When Redmayne Met Hawking It Was Intense...

The actor met the man he would portray a few weeks before shooting began. Because Hawking's ALS now requires him to spell out sentences one letter at a time via a sensor on his face, they didn't get to talk much. But his mere presence was riveting. And a little funny. "Above and beyond anything, what you take away from the experience is---and this is the first time I've talked about it, really---that tension," Redmayne says. "It makes the room ripe. It's like everyone is slightly on their toes. You're paying attention.

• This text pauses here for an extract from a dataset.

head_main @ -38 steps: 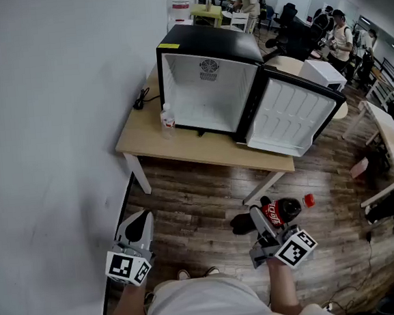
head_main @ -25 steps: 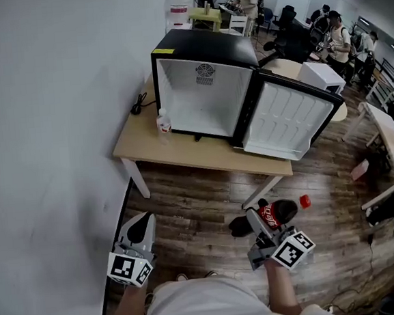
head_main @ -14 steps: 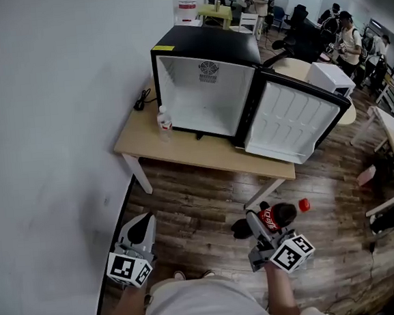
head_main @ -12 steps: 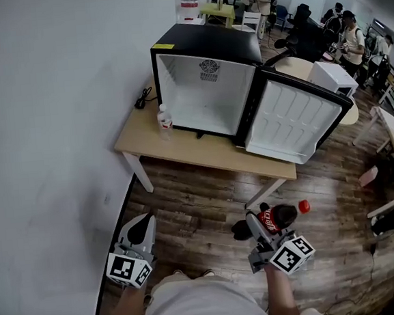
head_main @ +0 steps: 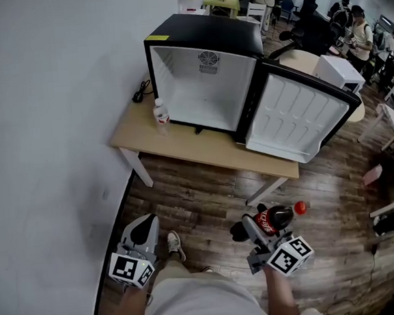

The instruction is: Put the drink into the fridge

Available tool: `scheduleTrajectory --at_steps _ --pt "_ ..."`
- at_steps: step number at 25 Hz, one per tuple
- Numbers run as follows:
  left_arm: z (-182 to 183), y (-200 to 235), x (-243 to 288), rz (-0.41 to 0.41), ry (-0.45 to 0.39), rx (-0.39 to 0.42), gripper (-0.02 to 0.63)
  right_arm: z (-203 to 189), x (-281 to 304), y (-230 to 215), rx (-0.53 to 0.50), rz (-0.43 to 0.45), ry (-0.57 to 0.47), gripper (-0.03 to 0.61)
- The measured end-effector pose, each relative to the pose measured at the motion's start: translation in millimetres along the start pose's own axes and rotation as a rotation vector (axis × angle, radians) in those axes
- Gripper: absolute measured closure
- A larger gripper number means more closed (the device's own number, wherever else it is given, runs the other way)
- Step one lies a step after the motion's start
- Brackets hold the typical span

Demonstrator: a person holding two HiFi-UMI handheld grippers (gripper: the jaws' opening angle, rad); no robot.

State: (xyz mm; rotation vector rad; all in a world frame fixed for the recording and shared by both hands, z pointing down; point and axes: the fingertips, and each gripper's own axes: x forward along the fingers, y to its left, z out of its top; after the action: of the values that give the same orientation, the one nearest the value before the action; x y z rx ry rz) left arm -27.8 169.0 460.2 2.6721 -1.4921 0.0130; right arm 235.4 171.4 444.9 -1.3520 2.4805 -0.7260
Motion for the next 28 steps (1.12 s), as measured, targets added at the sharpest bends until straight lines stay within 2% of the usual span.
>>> scheduleTrajectory --at_steps 7,17,21,24,28 --pt "-6.4 42.7 54.5 -0.026 -0.016 -0.04 0.6 15.0 54.0 -12.8 -0.031 -0.016 0.004 0.259" --pt "11.5 141.0 165.3 -0.134 -0.064 -0.076 0.6 51.1 169.6 -22.9 -0.06 -0.092 -0.002 0.259" --pt "9.5 172.8 188.9 -0.185 -0.06 -0.081 0.6 49.0 199.8 -22.8 -0.048 -0.132 0.007 0.259" --pt "1.5 195.1 204.0 -0.193 -0.041 -0.101 0.6 47.4 213.4 -24.7 -0.051 -0.16 0.011 0.259" --pt "-0.5 202.5 221.3 -0.212 -0.039 -0.119 0.6 49.4 227.1 -31.4 -0.07 -0.188 0.024 0.259"
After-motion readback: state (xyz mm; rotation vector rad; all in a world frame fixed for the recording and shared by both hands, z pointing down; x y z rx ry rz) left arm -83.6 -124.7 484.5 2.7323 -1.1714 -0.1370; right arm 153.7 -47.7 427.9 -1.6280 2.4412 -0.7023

You've always got an eye on what he's observing and 'Is he going to say something?' But then there's what he emanates, which is humor, acerbic wit, killer timing, and a love of life. When Felicity [Jones, who plays Jane Hawking] came in he was just like, 'Hi. I'm a rockstar,' basically. And I very promptly got shoved aside."

...But Not as Intense as It Was for Redmayne to Play Hawking

Redmayne worked harder on his portrayal of Hawking than he had on anything else before it—impressive considering that while filming Les Misérables (as Marius) he had to sing for hours each day. But surprisingly, Redmayne found the emotional scenes more challenging than harnessing the bravado of a genius. "Everyone was like, 'How are you going to play that extraordinary brain?!' I just didn't sleep for months thinking about that," he says. "Then I had this epiphany: When I was at Cambridge I met some pretty bright people, and the one thing that I took from it was that people who are seriously fucking bright don't show it. They have no need to. They're so confident in their intellect that they don't tell you."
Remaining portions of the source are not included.